Postulat 15.3397 déposé au Conseil national le 4 mai 2015

Le Conseil fédéral est chargé d’examiner l’opportunité de sanctionner, d’office ou sur plainte, celui qui propose à la vente des titres d’accès à une manifestation sportive, culturelle ou commerciale de façon habituelle, sans l’autorisation de l’organisateur de la manifestation et à des prix surfaits.

Développement

Un certain nombre d’organisateurs de manifestations culturelles et sportives ont récemment mis le doigt sur les problèmes posés par la vente de billets d’entrée à des prix surfaits par des revendeurs professionnels ou semi-professionnels non-autorisés. Ces revendeurs ont recours à des logiciels sophistiqués en vue d’acquérir un grand nombre de billets dès le début officiel de la vente pour les revendre ensuite à des prix exorbitants, soit au lieu de la manifestation, soit sur des plates-formes Internet.
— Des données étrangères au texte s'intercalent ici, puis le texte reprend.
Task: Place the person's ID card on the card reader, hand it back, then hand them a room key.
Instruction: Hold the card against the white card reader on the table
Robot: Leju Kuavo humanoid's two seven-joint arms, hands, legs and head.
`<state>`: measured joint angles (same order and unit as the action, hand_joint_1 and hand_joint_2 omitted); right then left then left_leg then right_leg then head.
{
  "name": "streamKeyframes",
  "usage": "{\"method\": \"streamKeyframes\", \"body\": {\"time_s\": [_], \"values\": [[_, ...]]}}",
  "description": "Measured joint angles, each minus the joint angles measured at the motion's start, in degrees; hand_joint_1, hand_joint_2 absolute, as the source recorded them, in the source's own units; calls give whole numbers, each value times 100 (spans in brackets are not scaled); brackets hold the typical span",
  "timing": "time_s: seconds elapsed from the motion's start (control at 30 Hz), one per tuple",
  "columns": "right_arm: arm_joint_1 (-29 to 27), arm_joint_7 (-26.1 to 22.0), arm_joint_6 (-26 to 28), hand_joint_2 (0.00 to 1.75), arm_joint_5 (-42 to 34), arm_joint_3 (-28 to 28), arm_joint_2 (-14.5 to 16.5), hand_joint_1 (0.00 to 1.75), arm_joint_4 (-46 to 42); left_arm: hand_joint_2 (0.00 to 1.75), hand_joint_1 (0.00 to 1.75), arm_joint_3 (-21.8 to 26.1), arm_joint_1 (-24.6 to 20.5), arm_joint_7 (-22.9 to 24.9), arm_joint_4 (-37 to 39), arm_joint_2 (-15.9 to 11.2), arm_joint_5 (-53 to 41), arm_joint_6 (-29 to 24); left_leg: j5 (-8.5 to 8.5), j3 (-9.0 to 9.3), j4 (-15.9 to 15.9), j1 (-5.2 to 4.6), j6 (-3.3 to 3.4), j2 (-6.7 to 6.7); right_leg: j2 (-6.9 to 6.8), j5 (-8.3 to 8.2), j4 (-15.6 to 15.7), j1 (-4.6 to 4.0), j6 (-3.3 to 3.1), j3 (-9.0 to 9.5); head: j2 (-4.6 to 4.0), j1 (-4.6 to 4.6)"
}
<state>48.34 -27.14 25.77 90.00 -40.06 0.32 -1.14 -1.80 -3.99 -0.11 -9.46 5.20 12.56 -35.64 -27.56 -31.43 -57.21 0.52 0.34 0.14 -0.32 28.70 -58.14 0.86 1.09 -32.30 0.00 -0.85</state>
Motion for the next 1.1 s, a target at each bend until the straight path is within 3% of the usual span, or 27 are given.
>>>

Le président du Paléo Festival Nyon, Daniel Rossellat, a récemment fait savoir que certains revendeurs avaient mis en vente des billets d’entrée à la 40ème édition du festival prévue en juillet prochain même avant l’ouverture officielle de la billetterie. En matière de spéculation, on ne peut guère faire mieux…

De tels agissements ne sont pas admissibles. Ils portent préjudice aussi bien aux organisateurs des manifestations qu’aux consommateurs. Le Conseil fédéral lui-même a admis, dans sa réponse à l’interpellation 10.3078, qu’il paraissait « inacceptable qu’un individu achète des billets auprès d’un organisateur en lui cachant son intention de les revendre ». Il a aussi jugé « problématique qu’un individu propose des billets qu’il ne possède pas encore ». Mais en l’état, le droit suisse tolère ces procédés.

Dans sa prise de position sur la motion 14.3478, le Conseil fédéral a estimé que l’interdiction pure et simple de revendre des billets à des prix plus élevés que ceux fixés par l’organisateur allait trop loin à l’aune de la liberté économique.

Compte tenu des abus répétés constatés dans la pratique, il serait judicieux que le Conseil fédéral examine la situation et, le cas échéant, prenne les mesures appropriées, dans le respect du principe de la proportionnalité. On ne voit pas pourquoi la société devrait protéger celui qui vend des billets de façon habituelle, à des prix surfaits (par exemple majorés de plus de 20%) et sans l’autorisation de l’organisateur de la manifestation.